# First handgun?



## GXR66 (Feb 20, 2012)

As I await my firearms permit I have been researching what my first firearm purchase is going to be. I know I want a handgun to start as my desire is for protection and defense for my spouse and me. I have 2 types narrowed down between a revolver and a semi-automatic.

REVOLVER
Smith & Wesson
686 Plus line (.357)

SEMI-AUTOMATIC
Beretta
92 Series (9mm)

Any thoughts earnestly welcomed!


----------



## cougartex (Jan 2, 2010)

The Beretta 92FS is a great choice.


----------



## paratrooper (Feb 1, 2012)

Actually, both are excellent firearms. It's just a matter of personal choice. 

If you go with a revolver, what length barrel are you thinking of? A 4" bbl. tends to be the most versatile.


----------



## berettabone (Jan 23, 2012)

I think that they are both good choices, not too good for conceal carry, but excellent firearms....


----------



## beretta9mm (Feb 13, 2012)

I also waiting on my pemit and my beretta 92fs


----------



## chessail77 (Mar 15, 2011)

Take a serious look at a Sig SP2022....low cost, lifetime warranty, S&W has a lifetime warranty as well......JJ


----------



## denner (Jun 3, 2011)

You will not go wrong with the 92, an extremely tested battle pistol.:smt1099 I've owned one since 1993 and it's as good today as when I bought it.

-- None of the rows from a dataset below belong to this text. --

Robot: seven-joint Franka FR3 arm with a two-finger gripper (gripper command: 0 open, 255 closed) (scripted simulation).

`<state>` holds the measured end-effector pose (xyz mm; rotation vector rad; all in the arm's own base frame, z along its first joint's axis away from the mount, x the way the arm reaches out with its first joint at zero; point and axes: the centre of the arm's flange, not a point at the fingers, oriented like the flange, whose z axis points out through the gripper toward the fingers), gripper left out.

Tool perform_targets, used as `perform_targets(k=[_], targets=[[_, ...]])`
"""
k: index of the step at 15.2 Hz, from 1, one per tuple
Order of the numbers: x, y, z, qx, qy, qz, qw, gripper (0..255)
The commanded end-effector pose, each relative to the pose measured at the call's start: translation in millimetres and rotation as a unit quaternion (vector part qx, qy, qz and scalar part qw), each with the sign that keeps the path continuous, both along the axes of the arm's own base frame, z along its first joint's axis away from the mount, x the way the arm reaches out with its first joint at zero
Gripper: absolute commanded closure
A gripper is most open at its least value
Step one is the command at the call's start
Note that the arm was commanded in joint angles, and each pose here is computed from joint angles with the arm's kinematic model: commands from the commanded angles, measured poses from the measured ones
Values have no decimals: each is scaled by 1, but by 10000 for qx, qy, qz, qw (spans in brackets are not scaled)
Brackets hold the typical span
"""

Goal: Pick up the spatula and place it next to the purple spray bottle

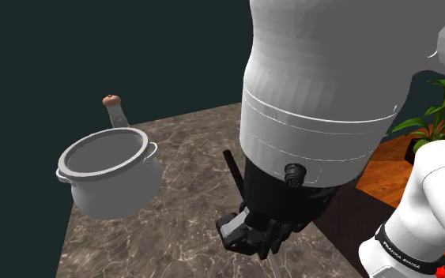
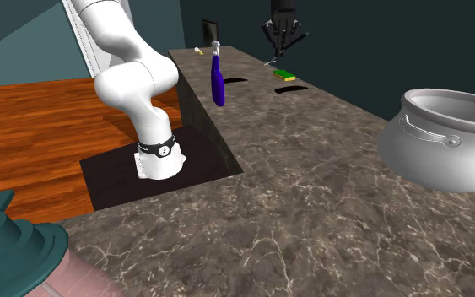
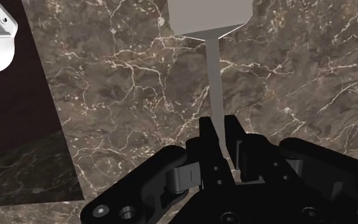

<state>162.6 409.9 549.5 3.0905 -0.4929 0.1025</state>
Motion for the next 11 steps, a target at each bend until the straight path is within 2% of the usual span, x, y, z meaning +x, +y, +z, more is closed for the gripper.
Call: perform_targets(k=[1,11], targets=[[0,0,-11,2,-2,0,10000,255],[0,0,-64,2,-2,0,10000,255]])
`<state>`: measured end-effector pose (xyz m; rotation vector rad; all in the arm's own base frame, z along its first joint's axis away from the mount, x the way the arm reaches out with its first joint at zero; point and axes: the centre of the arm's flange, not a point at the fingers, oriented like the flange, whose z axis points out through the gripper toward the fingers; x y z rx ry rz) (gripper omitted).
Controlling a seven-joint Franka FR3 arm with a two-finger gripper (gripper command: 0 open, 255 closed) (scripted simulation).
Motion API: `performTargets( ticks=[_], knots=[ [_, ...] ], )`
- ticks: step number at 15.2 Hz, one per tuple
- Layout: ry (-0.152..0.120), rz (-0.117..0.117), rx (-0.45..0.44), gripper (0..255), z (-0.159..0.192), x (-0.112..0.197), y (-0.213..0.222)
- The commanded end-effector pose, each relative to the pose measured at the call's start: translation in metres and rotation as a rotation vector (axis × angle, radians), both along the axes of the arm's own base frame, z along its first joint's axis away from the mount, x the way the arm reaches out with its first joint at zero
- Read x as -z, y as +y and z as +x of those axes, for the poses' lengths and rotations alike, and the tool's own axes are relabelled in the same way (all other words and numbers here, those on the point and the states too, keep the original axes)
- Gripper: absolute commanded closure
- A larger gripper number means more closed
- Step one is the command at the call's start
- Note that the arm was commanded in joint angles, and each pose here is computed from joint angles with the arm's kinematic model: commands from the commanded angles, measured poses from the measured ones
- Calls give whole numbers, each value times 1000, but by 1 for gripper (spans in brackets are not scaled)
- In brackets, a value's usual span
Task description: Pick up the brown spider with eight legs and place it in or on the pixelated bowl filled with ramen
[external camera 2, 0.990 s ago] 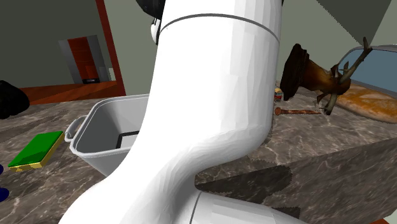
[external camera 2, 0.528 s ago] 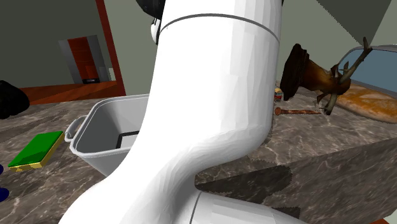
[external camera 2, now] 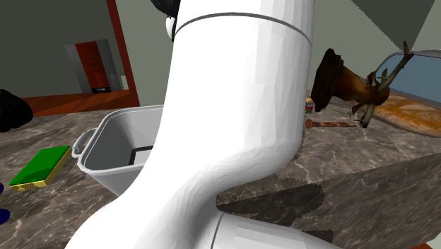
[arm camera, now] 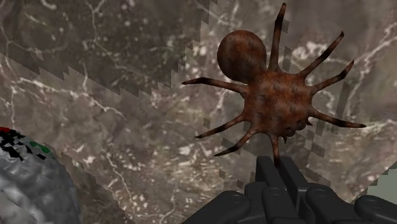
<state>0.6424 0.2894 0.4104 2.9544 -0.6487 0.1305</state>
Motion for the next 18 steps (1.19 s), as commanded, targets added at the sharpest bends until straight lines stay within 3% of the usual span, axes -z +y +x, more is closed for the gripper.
performTargets(
  ticks=[1,18],
  knots=[
    [0,0,0,255,1,-10,0],
    [0,0,0,255,1,-100,0]
  ],
)
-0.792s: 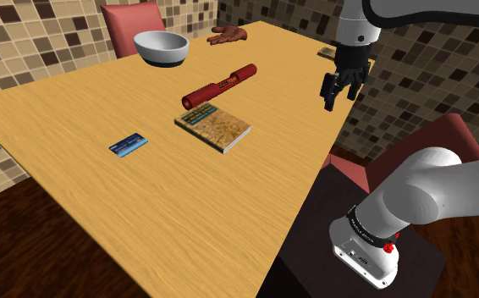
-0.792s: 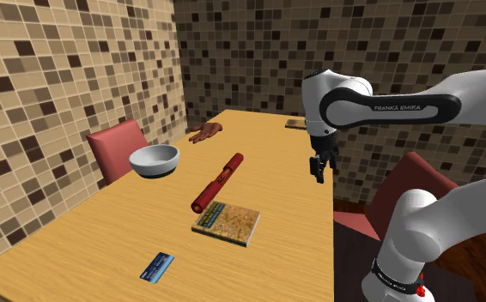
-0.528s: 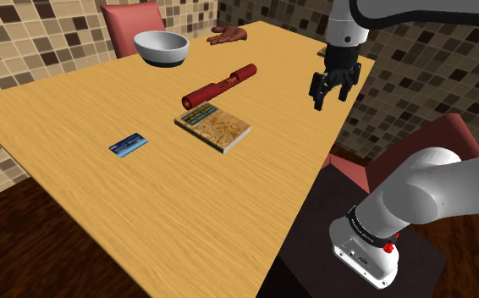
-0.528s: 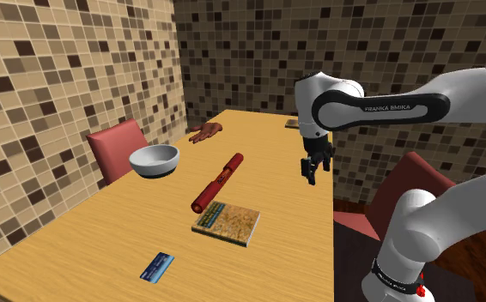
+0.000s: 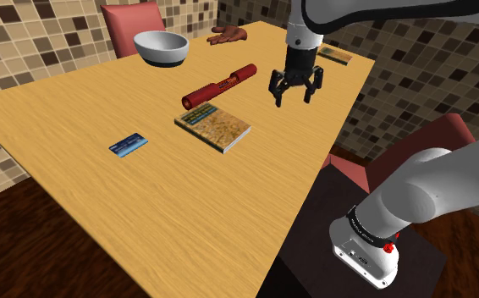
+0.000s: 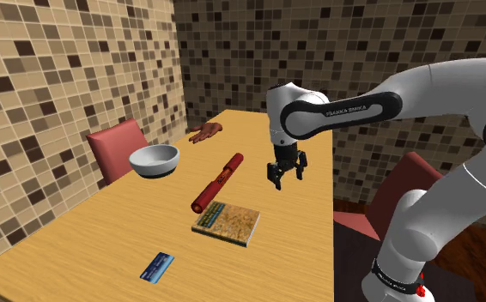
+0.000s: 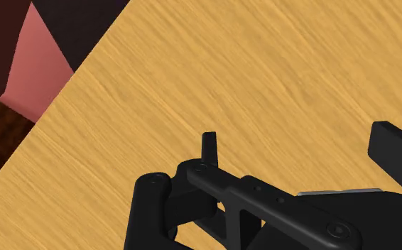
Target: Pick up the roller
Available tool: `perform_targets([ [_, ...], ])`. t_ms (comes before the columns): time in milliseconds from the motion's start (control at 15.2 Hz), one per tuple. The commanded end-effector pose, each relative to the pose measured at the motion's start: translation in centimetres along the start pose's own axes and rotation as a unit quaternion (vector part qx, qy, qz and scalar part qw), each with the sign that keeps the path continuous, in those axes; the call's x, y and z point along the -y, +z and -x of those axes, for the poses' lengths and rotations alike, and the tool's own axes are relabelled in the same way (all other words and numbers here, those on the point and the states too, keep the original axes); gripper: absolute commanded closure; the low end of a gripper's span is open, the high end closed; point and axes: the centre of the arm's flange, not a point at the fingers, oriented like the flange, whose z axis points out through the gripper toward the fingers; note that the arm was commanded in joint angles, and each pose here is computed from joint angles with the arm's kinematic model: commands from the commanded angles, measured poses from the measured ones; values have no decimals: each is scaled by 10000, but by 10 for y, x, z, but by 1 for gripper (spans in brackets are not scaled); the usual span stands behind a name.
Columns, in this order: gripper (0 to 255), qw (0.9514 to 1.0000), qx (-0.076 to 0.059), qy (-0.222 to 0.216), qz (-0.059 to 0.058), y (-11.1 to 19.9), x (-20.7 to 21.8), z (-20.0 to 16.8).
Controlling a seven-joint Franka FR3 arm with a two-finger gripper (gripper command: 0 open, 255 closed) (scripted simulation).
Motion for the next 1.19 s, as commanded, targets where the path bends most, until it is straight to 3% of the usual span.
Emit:
perform_targets([
  [0,0,9994,-33,321,-91,0,18,-16],
  [264,0,9954,-101,923,-255,3,49,-52],
  [528,0,9874,-168,1520,-417,5,76,-91],
  [792,0,9755,-234,2112,-578,5,97,-133],
  [1122,0,9552,-316,2840,-775,3,117,-189],
])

Exceptionally reliable, extremely accurate, w/a single action trigger in line w/ a target pistol.


----------



## Steve M1911A1 (Feb 6, 2008)

You are comparing apples and oranges, and you're asking us to do the same.

One's a revolver, the other a traditional-double-action (TDA) semi-auto.
There's no comparison. They're too different.

I suggest that you need to review your reasons for wanting either one, and then to settle on one type or the other.

If you are a beginner, then I suggest that a TDA semi-auto is a very poor choice with which to learn pistol shooting. The transition from a double-action first shot to single-action subsequent shots will make learning trigger control extremely difficult, if not impossible.
On the other hand, a revolver can be used as if it were a double-action-only (DAO) pistol. I suggest that the DA trigger action will be difficult to learn to control, but at least it will be consistent from shot to shot.

If you opt for the revolver, _do not try to use it with .357 Magnum cartridges_, or even with .38 Special +P loads. Stick to just plain vanilla, .38 Special cartridges, preferably using a heavy bullet at low velocities. These will present the least, most manageable recoil to the beginner's hands.

If such is available to you, some gun shops include pistol ranges, and rent range-time on various in-stock guns. Go to one of these places, and actually try out the guns in which you are interested. Try out every gun in the shop, if you can.
Don't think about accuracy, since all of them will be more accurate than you are. Consider only comfort, and _how the gun fits your hands_. Be particularly sensitive to any choice in the woman's hands, since she is likely to have the most difficulty learning to shoot. Racking a semi-auto's slide is difficult for many women, my wife included.

You may find your range of choices changing.


----------



## chacho92 (Jan 31, 2012)

I just picked up my first handgun last week. It's a S&W 686 with a 6 inch barrel. It is a pretty heavy gun. But - I LOVE it! I went to the range the other day. I shot about 50 38 sp rounds to begin with. Then I shot some 357 rounds. Altogether I went through 150 rounds. 50 of those were 357. The difference in recoil was noticeable, but it's not unbearable. You just have adjust. I love the fact that I can shoot 38 rounds or 357 rounds if I choose. It's a solid gun. Perfect for the range and home defense.


----------



## ronmail65 (Jan 18, 2011)

GXR66 said:


> As I await my firearms permit I have been researching what my first firearm purchase is going to be. I know I want a handgun to start as my desire is for protection and defense for my spouse and me. I have 2 types narrowed down between a revolver and a semi-automatic.
> 
> REVOLVER
> Smith & Wesson
> ...


Like other posters have said, both are great choices AND both are very different guns. There are several different functioning formats and these 2 guns are very different. If you don't understand that, or the differences are not apparent - then I highly recommend some general handgun research and renting/shooting these guns at a range (plus others, just to make sure you're comfortable with your final decision).

The only other piece of advice I would offer is to look at the Ruger GP100 .357. It is extremely similar to the S&W 686 -- some will argue just as good or better. It will probably cost $200-$250 less than the S&W. Ruger is a great company and a great manufacturer. That's the route I took and I've been very happy the Ruger.


----------